PUBLIC LAW BOARD NO. 6402
BROTHERHOOD OF MAINTENANCE OF WAY EMPLOYES )
Case No. 109
and
Award No. 88
UNION PACIFIC RAILROAD COMPANY )
Martin H. Malin, Chairman & Neutral Member
T. W. Kreke, Employee Member
B. W. Hanquist, Carrier Member
Hearing Date: January 7, 2008
STATEMENT OF CLAIM:
Claim on behalf of Dequincy Division, Foreman, C. A. Maida, for removal of the charges
of the alleged violation of Rule 1.6 and the removal of Claimant's assessment of the
Level 5 Discipline and his unwarranted, unfair and unjust termination from the Union
Pacific Railroad and from his personal record and to be paid for all lost time at the
Claimant's respective straight time rate of pay, beginning upon his release from his
personal physician through and including on a continuous basis until this matter is settled
and all lost time to be credited towards Railroad Retirement, vacation, hospitalization and
all accident and illness supplementals and to be reinstated with all seniority unimpaired,
all expenses to be paid including meals, lodging and mileage at the rate of $.44.5 a mile
for Claimant attending the formal investigation on September 12, 2006, November 7,
2006, and November 14, 2006.
FINDINGS:
Public Law Board No. 6402 upon the whole record and all of the evidence, finds and
holds that Employee and Carrier are employee and carrier within the meaning of the Railway
Labor Act, as amended; and, that the Board has jurisdiction over the dispute herein; and, that the
parties to the dispute were given due notice of the hearing thereon and did participate therein.
In February 2006, Claimant was serving as Manager Track Maintenance in Beaumont,
Texas. By letter dated March 2, 2006, Carrier notified Claimant that his employment was
terminated, effective immediately, due to his failure to properly manage the process of scrap
metal sales.
On March 8, 2006, the Assistant General Chairman wrote to Superintendent Livonia
Service Unit M. M. Whatley, the author of the March 2 letter, requesting a fair and impartial
investigation for Claimant, citing Agreement Rule 21. Claimant was copied on this
correspondence. On March 21, 2006, the Superintendent replied to the Assistant General
Chairman:
[L]et me clarify my correspondence of March 2, 2006. Mr. Maida was terminated from
the employment of the company as a non-agreement employee. Non-agreement
employees do not fall under the auspices of any `agreement,' and therefore, the company
is not required to grant such an employee a hearing. Should Mr. Maida elect to exercise
seniority to a union position, he certainly has a right to do so.

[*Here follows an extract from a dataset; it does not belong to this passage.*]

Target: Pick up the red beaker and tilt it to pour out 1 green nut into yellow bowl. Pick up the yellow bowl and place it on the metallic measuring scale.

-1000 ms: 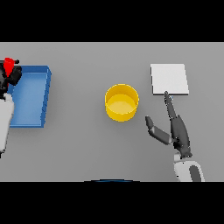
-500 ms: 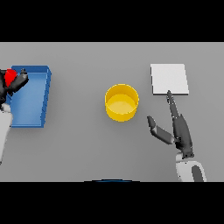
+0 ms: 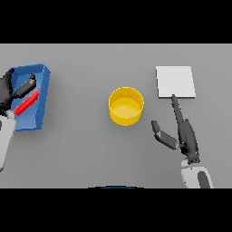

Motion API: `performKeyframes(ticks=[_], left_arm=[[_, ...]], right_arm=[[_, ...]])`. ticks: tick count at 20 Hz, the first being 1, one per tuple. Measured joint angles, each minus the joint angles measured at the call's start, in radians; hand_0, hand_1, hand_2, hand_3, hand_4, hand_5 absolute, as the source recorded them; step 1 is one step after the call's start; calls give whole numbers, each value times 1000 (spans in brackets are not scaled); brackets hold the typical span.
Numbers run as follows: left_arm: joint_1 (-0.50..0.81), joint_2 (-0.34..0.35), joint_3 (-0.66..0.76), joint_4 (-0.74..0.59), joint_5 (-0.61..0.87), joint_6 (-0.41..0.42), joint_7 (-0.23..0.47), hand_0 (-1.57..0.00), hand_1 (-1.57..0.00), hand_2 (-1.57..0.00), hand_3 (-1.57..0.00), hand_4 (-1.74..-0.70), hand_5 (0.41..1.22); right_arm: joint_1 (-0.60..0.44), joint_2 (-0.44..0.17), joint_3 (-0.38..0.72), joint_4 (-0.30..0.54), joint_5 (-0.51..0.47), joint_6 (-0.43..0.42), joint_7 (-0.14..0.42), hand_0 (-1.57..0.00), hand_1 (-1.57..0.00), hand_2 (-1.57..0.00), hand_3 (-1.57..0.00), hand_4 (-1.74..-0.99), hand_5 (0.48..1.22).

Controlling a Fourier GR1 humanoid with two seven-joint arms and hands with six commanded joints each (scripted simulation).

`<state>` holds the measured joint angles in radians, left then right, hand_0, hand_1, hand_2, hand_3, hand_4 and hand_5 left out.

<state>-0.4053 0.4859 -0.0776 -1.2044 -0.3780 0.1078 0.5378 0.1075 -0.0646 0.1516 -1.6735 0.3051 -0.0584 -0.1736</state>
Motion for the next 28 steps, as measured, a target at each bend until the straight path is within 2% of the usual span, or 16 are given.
performKeyframes(ticks=[2, 3, 4, 6, 8, 11, 14, 15, 18, 21, 22, 28], left_arm=[[-12, 0, 7, -2, 6, 7, -22, -82, -67, -69, -65, -773, 655], [-4, 1, 5, -9, 3, 12, -42, -65, -54, -55, -52, -763, 657], [-8, 8, 5, -9, 4, 5, -42, -52, -43, -44, -41, -756, 659], [-6, 8, 5, -12, 4, 6, -46, -33, -27, -28, -26, -746, 662], [-2, 2, -1, -24, 4, 9, -55, -21, -17, -17, -16, -740, 668], [-9, 10, 0, -26, 1, 7, -45, -10, -8, -8, -8, -733, 680], [-18, 7, 1, -12, 2, 8, -36, -5, -4, -4, -4, -738, 693], [-13, 13, 3, -15, 6, 2, -44, -4, -3, -3, -3, -739, 696], [-9, 13, -2, -15, 0, 3, -45, -1, -1, -1, -1, -744, 702], [-9, 9, -5, -16, 1, 2, -33, 0, 0, 0, 0, -746, 706], [-3, 12, -4, -21, 0, 4, -33, 0, 0, 0, 0, -746, 707], [0, 21, -1, -28, 5, -5, -43, 1, 1, 1, 1, -739, 699]], right_arm=[[-15, -13, 11, -10, 32, 1, 48, 1, 1, 1, 1, -1014, 666], [-28, -37, 21, -13, 30, 35, 27, 1, 1, 1, 1, -1005, 669], [-54, -66, 25, 2, 32, 69, 44, 1, 1, 1, 1, -1022, 674], [-128, -154, 64, 17, 116, 125, 71, 1, 1, 1, 1, -1071, 678], [-213, -215, 100, 42, 177, 183, 110, 1, 1, 1, 1, -1122, 674], [-324, -291, 171, 87, 276, 254, 100, 1, 1, 1, 1, -1192, 677], [-416, -330, 238, 143, 346, 305, 55, 1, 1, 1, 1, -1217, 676], [-445, -360, 264, 150, 376, 328, 24, 1, 1, 1, 1, -1225, 684], [-535, -401, 340, 203, 461, 378, -6, 1, 1, 1, 1, -1223, 703], [-617, -385, 416, 275, 527, 413, -15, 1, 1, 1, 1, -1213, 714], [-622, -390, 431, 281, 535, 425, -32, 1, 1, 1, 1, -1215, 717], [-729, -329, 490, 415, 558, 482, -39, 1, 1, 1, 1, -1245, 730]])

On May 12, 2006, Carrier notified Claimant to report for a formal investigation on on
May 31, 2006, concerning his alleged failure to properly document scrap-metal sales, to follow
company procedures with respect to scrap-metal sales and failure to properly supervise the
actions of contractors while working as MTM at Beaumont, Texas in violation of Rule 1.6.
Following several postponements, the hearing began on July 25, 2006, continued on September
12, 2006, and was completed on November 14, 2006. On November 28,. 2006, Carrier notified
Claimant that he had been found guilty of the charges and dismissed from service.
The Organization has launched a barrage of attacks on the hearing procedure. Most do
not require discussion beyond noting that they do not provide a basis for setting aside the
discipline. Two require further discussion.
The Organization contends that the notice of charges was not timely, arguing that Carrier
knew of the basis for the charges as on March 2 when it notified Claimant that he was dismissed.
However, it is clear that contractual time limits do not begin to run until a dismissed managerial
employee notifies Carrier that he wishes to exercise seniority back to an Agreement-covered
position. In the instant case, Claimant notified Carrier that he would exercise seniority after
being medically released to return to duty. Claimant had not yet exercised seniority when Carrier
notified him of the investigation. We see no violation of Rule 21's timelines.
The Organization contends that the hearing officer was biased and denied him a fair and
impartial investigation. Most of the Organization's attacks on the conduct of the hearing confuse
permissible actions by the hearing officer to control the hearing with denials of due process.
However, one attack warrants further discussion. We are concerned that the hearing officer cut
off Claimant's cross-examination of the Manager of Asset Disposition because he believed that
Claimant was attacking her integrity. However, a purpose of cross-examination is to probe the
witness' credibility, including any bias she may have and any reasons why her memory of
relevant events may be faulty. The hearing officer interjected in a manner that could have
impeded Claimant's ability to do this. However, we do not find that Claimant was prejudiced by
such actions. The Manager of Asset Disposition's testimony went to establishing that Claimant
was familiar with Carrier's processes for reporting sales of scrap. Yet, although Claimant
maintained, and Carrier witnesses agreed, that Claimant never received Carrier's written
procedures for Disposition of Scrap, Surplus or Obsolete Non-Warehouse Material, Claimant
2
acknowledged that he knew that he was to report all sales o f scrap to Carrier's Supply
Department. Claimant's defense was that he did report the sales. Thus, the principal subject of
the Manager of Asset Disposition's testimony was not in dispute.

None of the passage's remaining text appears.